I've wanted this one for almost 3 yrs now, but just kept waiting for some weird reason, not really sure. But saturday went down to mission beach, same shop were I got my tongue pierced and the dude had time so I said ok let's do it. 

45 minutes later walked out with it. 

Funny part is everybody when they talked to me about tatoo's they always said "do you have any yet?" like they all knew eventually I'd be getting some.


----------



## Miss LeDix (Apr 22, 2002)

Hi dvlmn, welcome back!

Glad you had fun this weekend. Is this your first tatoo? Did it hurt? Was he impressed by all the muscle on your calf?


----------



## irontime (Apr 22, 2002)

> _*Originally posted by dvlmn666 *_
> yes and we both enjoyed the "benefits" this weekend.


 Good show old chap!


----------



## dvlmn666 (Apr 22, 2002)

lol, thanks miss ledix  It didn't really hurt only the top little corner stung a bit. Other than that was no prob at all. 

yeah it was my first. It took me forget to finally get it done. I've known this was the one I wanted for a long time already but just kept procrastinating instead of just doing it. 

now it's done


----------



## dvlmn666 (Apr 22, 2002)

> _*Originally posted by irontime *_
> 
> Good show old chap!



Hey now, were do you get off callin me old. lmao


----------



## irontime (Apr 23, 2002)

Sorry, OLDER chap
Great looking tat buddy Very nice choice.


----------



## dvlmn666 (Apr 23, 2002)

lmao, thanks. Once it's all healed I'll put up a new pic 

ok today

Legs:

8 sets Leg Presses
6 sets Leg Extensions

didn't do calves gonna wait a week or so til the tat is done healing 

cardio:

15 minutes bike


----------



## irontime (Apr 23, 2002)

I had the same problem with mine, I babied the thing and didn't want anything at all to touch it, kinda put a damper on all exercises lying down but it was worth it


----------



## dvlmn666 (Apr 23, 2002)

yeah I'm so protective of it now. lmao wearing shorts to work every day til it's healed even. lol

they don't really like it but oh well. lol


----------



## Scorpio Gurl (Apr 23, 2002)

Hey Dvlmn 

That is an awesome tat!!!!!!!    Love it, and looks great on ya 

Made my decision about my tounge, gonna do it again, I really miss it! (( next week, can't wait!!   )

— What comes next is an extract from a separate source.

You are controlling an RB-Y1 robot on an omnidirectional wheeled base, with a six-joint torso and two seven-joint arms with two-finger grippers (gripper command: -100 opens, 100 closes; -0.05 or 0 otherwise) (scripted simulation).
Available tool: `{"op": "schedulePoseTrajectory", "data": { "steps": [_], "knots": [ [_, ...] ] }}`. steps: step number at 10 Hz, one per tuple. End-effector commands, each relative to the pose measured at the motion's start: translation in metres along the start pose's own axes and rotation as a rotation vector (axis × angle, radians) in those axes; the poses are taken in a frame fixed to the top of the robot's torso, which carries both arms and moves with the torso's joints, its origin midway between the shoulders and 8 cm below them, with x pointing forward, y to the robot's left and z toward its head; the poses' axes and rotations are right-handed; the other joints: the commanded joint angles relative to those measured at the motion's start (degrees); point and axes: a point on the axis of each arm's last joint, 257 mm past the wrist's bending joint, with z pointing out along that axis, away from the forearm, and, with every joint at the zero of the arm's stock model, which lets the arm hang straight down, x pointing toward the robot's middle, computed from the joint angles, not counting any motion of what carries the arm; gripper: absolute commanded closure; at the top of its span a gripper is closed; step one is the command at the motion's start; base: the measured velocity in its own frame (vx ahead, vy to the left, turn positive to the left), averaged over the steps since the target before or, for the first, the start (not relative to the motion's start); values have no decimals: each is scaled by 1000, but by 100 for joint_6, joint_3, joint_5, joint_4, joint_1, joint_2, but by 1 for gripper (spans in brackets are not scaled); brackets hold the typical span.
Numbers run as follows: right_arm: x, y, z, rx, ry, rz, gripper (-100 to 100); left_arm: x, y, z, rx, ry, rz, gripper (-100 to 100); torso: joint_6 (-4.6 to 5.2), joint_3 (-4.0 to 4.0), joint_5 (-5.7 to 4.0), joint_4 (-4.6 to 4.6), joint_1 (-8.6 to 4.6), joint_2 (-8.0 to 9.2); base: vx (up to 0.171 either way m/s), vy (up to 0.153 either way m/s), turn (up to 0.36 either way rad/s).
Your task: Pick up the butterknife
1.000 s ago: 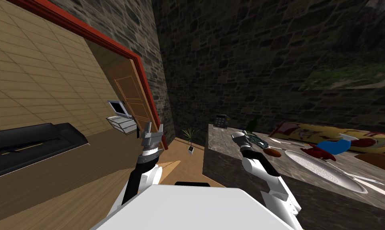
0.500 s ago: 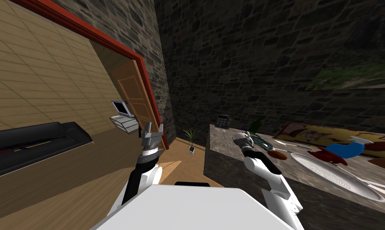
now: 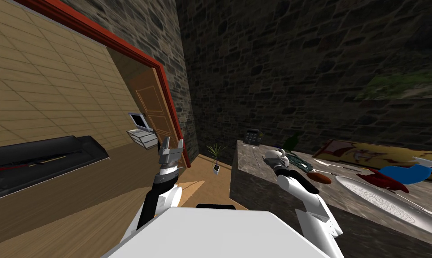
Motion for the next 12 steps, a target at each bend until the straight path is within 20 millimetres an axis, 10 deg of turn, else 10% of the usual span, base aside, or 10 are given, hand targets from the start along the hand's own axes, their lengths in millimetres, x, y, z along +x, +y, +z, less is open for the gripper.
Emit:
{"op": "schedulePoseTrajectory", "data": {
  "steps": [1, 12],
  "knots": [
    [-24, 4, 6, 19, -60, 80, -100, 0, 0, 0, 0, 0, 0, 0, 0, 0, 0, 0, 0, 0, 47, 36, 88],
    [-125, -1, 8, 122, -370, 434, -100, 0, 0, 0, 0, 0, 0, 0, 1, -7, 0, -3, -1, -11, 49, 19, 52]
  ]
}}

Anyway, lookin' damn good there... as always! 

Ciao ~~ SG


----------



## dvlmn666 (Apr 23, 2002)

> _*Originally posted by Scorpio Gurl *_
> Hey Dvlmn
> 
> That is an awesome tat!!!!!!!    Love it, and looks great on ya
> ...



Thanks, I've wanted this design for a long time and finally got it.  

Cool about your tongue ring  good choice


----------



## Eggs (Apr 24, 2002)

Hey dvlmn, just wanted to drop by and say that the tat looks great.  Definitely a cool pattern.

Neck feeling better?

Eggs


----------



## kuso (Apr 24, 2002)

Another "nice tat" post here  looks great!!

Does the design have any particular meaning?


----------



## irontime (Apr 24, 2002)

It sure does, from now on that design means Kuso is a little bitch who takes it up the rear


----------



## dvlmn666 (Apr 24, 2002)

Ok abs aren't were I wanted them, actually think they were better last week. But this is a good start for the summer.  Dont' forget IT, it's whoever makes the most improvement over the summer for the next case .


----------



## dvlmn666 (Apr 24, 2002)

IT, so whatcha think. Neither of us have a 6 pack, but I think we've both made good progress. This was fun.


----------



## dvlmn666 (Apr 24, 2002)

> _*Originally posted by Eggs *_
> Hey dvlmn, just wanted to drop by and say that the tat looks great.  Definitely a cool pattern.
> 
> Neck feeling better?
> ...



Thanks, I like it. Just almost over protective of it right now.  The neck is alot better, I think it was just like a compression sprain. But no lasting problems. Started back at the gym on monday and no problems. But I'll watch it for chest and shoulders on thurs and fri.

Thanks for askin


----------



## dvlmn666 (Apr 24, 2002)

lmao@it&kuso  

nah no meaning, just a tribal that slipknot uses all the time. But I've always liked it just for the design. 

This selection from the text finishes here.